Exercise objective: Please, from the entries below, transcribe exactly the lines that begin at the line with "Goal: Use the" and end at the line with "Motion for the", without the pictures.

= = =

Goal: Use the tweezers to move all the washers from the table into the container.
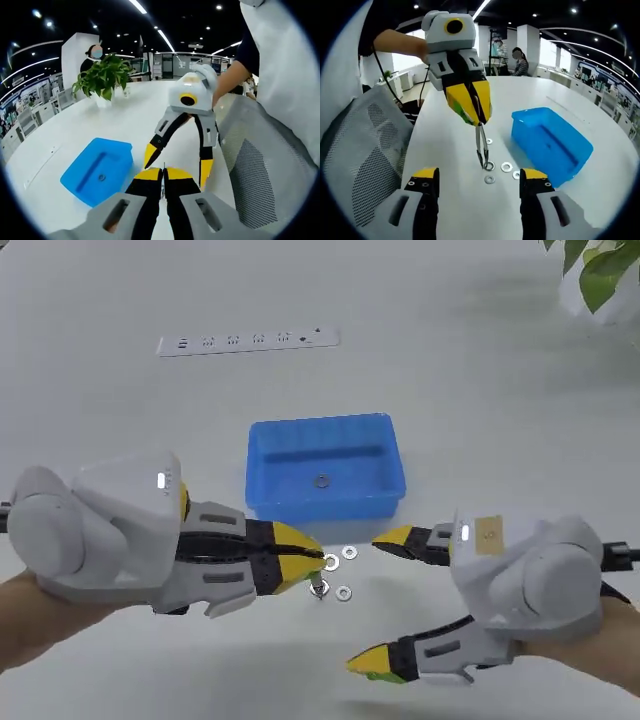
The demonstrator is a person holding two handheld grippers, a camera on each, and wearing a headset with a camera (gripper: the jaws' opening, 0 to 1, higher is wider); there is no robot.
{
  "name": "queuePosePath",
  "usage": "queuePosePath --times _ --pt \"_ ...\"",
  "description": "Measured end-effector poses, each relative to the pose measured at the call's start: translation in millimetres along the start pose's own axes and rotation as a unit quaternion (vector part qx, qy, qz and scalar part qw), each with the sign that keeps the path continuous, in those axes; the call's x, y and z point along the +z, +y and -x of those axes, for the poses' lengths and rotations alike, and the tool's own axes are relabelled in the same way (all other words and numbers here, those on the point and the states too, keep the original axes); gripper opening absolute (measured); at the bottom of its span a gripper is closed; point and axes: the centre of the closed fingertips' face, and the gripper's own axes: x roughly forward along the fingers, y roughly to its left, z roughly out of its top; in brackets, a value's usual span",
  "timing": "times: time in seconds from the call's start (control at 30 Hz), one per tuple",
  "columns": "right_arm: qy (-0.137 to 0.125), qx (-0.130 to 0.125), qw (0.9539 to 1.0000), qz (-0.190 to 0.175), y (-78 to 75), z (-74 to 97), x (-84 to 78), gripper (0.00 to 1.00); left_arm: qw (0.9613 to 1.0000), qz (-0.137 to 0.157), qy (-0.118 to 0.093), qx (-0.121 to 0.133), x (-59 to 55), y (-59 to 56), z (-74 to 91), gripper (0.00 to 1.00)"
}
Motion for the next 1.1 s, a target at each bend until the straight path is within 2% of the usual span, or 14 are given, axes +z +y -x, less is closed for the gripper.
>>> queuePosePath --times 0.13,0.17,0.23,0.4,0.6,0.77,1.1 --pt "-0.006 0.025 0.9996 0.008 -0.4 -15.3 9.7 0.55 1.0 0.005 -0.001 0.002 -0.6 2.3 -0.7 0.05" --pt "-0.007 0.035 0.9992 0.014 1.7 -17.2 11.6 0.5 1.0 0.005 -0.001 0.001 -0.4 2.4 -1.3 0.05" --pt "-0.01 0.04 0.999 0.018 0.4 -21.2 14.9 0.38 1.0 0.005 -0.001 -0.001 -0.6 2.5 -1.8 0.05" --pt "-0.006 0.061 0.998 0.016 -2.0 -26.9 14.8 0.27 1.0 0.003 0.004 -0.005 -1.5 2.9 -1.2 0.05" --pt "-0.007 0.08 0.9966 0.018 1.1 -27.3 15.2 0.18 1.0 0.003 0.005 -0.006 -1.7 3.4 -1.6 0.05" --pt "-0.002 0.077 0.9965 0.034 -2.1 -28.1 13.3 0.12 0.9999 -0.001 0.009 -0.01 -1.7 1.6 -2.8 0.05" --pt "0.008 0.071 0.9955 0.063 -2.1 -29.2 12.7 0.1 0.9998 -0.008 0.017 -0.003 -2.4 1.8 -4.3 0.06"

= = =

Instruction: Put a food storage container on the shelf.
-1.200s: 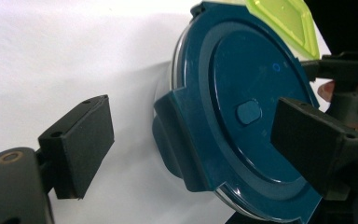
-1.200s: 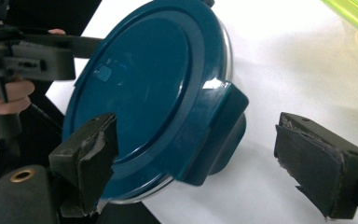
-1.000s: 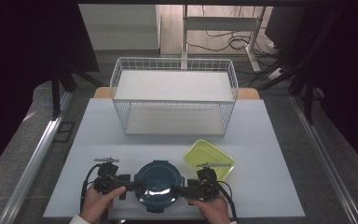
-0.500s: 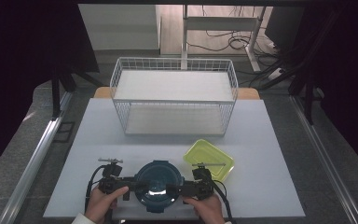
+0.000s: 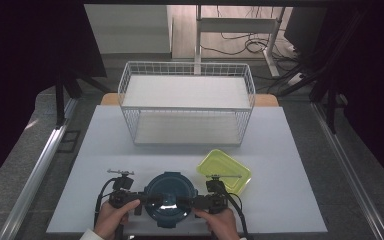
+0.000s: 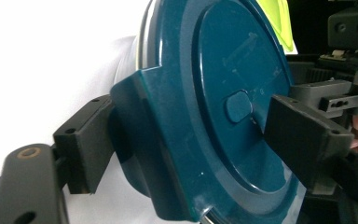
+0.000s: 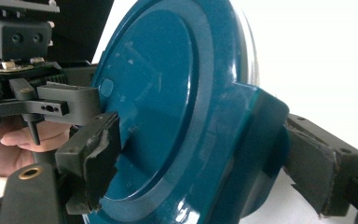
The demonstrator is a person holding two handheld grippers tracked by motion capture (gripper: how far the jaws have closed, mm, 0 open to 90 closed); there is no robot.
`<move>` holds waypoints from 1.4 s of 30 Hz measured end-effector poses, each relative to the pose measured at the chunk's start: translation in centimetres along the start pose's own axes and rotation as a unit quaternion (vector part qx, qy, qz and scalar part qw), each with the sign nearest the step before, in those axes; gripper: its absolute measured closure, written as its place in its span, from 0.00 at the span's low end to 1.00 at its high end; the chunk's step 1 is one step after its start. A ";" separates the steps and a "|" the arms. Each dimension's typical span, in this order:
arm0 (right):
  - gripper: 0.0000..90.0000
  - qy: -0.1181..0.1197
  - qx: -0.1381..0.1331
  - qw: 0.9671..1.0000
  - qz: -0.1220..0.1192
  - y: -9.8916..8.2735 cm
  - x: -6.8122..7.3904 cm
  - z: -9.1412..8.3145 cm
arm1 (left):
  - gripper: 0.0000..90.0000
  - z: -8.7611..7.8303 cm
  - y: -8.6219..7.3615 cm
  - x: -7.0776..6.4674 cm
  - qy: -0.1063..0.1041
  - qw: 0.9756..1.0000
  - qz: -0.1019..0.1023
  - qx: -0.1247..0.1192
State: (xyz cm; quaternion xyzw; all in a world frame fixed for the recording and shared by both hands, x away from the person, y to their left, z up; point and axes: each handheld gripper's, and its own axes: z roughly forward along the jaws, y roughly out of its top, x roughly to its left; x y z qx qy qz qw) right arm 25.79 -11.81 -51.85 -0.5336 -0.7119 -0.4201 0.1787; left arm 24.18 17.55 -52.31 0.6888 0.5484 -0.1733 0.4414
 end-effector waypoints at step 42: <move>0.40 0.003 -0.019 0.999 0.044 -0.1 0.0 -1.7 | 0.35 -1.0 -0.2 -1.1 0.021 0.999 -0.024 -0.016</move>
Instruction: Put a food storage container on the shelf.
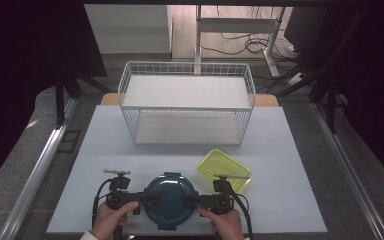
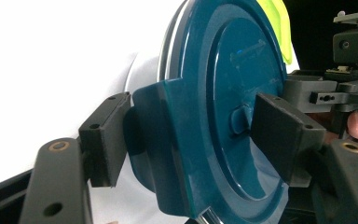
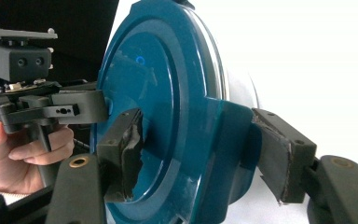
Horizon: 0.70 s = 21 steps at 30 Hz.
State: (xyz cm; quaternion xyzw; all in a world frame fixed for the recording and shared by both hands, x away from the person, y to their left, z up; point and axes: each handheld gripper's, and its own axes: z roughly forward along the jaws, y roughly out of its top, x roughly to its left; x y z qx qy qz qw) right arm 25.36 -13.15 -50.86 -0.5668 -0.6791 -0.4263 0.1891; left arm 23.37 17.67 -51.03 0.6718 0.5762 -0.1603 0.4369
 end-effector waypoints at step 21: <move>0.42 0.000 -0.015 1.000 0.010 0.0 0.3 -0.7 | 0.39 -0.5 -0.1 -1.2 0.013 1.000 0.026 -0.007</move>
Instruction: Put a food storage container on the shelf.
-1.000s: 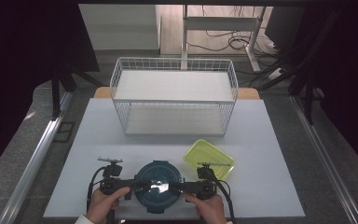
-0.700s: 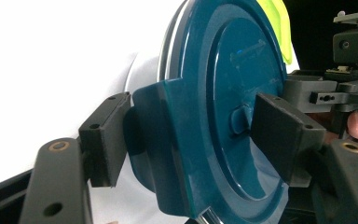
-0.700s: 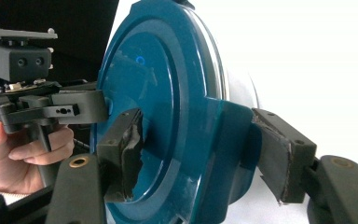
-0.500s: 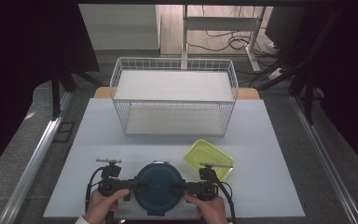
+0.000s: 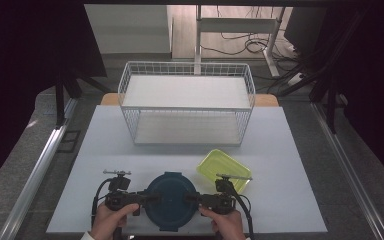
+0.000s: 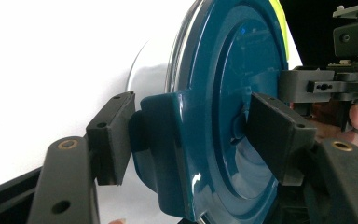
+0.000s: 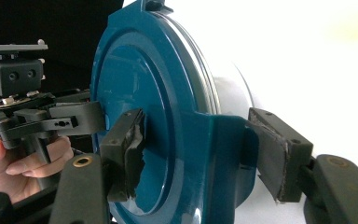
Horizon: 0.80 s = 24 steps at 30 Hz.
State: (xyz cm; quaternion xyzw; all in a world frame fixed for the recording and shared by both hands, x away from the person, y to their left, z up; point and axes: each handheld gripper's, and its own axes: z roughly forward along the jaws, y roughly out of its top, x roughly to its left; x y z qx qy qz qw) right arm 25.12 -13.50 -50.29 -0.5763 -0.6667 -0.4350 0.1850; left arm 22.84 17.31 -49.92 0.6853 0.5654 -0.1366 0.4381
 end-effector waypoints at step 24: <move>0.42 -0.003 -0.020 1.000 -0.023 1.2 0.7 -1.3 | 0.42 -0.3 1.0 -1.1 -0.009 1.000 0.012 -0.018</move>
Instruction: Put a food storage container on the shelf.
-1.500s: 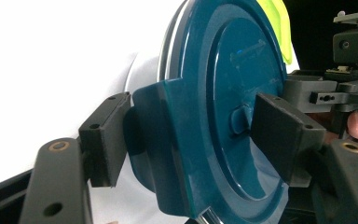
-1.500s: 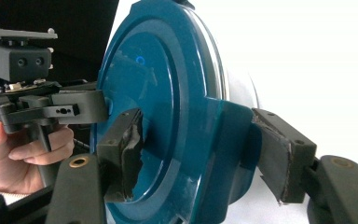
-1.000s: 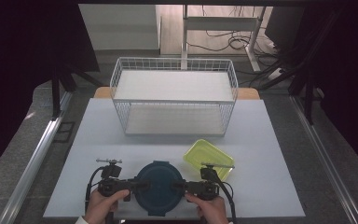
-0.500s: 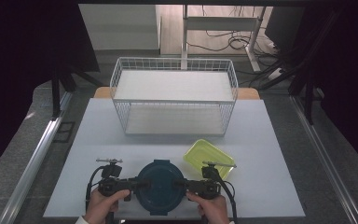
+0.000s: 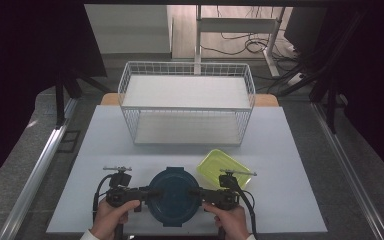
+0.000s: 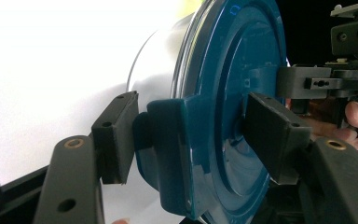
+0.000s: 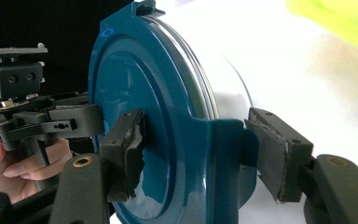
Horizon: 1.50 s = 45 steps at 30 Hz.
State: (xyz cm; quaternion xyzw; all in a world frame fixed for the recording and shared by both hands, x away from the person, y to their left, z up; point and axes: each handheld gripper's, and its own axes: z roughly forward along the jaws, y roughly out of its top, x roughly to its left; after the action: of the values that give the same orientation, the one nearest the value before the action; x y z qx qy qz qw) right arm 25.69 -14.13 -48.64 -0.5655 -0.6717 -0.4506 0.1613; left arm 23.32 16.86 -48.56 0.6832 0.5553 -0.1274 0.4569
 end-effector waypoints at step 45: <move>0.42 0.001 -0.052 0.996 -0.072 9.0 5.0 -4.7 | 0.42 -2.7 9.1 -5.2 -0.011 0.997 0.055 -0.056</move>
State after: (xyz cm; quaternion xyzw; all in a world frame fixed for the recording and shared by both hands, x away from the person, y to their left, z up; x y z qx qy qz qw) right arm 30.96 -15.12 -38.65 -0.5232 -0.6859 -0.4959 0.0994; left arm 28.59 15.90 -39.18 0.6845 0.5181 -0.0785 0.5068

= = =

Answer to the exercise:
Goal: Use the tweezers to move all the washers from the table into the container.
The demonstrator is a person holding two handheld grippers, a camera on each, and wearing a headset with a camera (gripper: the jaws' opening, 0 to 1, higher is wider); there is no robot.
{
  "name": "queuePosePath",
  "usage": "queuePosePath --times _ --pt \"_ ...\"",
  "description": "Measured end-effector poses, each relative to the pose measured at the call's start: translation in millimetres along the start pose's own axes and rotation as a unit quaternion (vector part qx, qy, qz and scalar part qw), each with the sign that keeps the path continuous, in those axes; the call's x, y and z point along the +z, +y and -x of those axes, for the poses' lengths and rotations alike, and the tool's own axes are relabelled in the same way (all other words and numbers here, those on the point and the states too, keep the original axes); gripper opening absolute (measured); at the bottom of its span a gripper is closed; point and axes: the centre of the closed fingertips' face, and the gripper's own axes: x roughly forward along the fingers, y roughly to its left, z roughly out of its top; in brackets, a value's usual span",
  "timing": "times: time in seconds from the call's start (control at 30 Hz), one per tuple",
  "columns": "right_arm: qy (-0.137 to 0.125), qx (-0.130 to 0.125), qw (0.9539 to 1.0000), qz (-0.190 to 0.175), y (-78 to 75), z (-74 to 97), x (-84 to 78), gripper (0.00 to 1.00); left_arm: qw (0.9613 to 1.0000), qz (-0.137 to 0.157), qy (-0.118 to 0.093), qx (-0.121 to 0.133), x (-59 to 55), y (-59 to 56), z (-74 to 91), gripper (0.00 to 1.00)"
}
Motion for the next 1.1 s, a target at each bend until the straight path is within 2% of the usual span, or 14 are given, axes +z +y -x, less is closed for the gripper.

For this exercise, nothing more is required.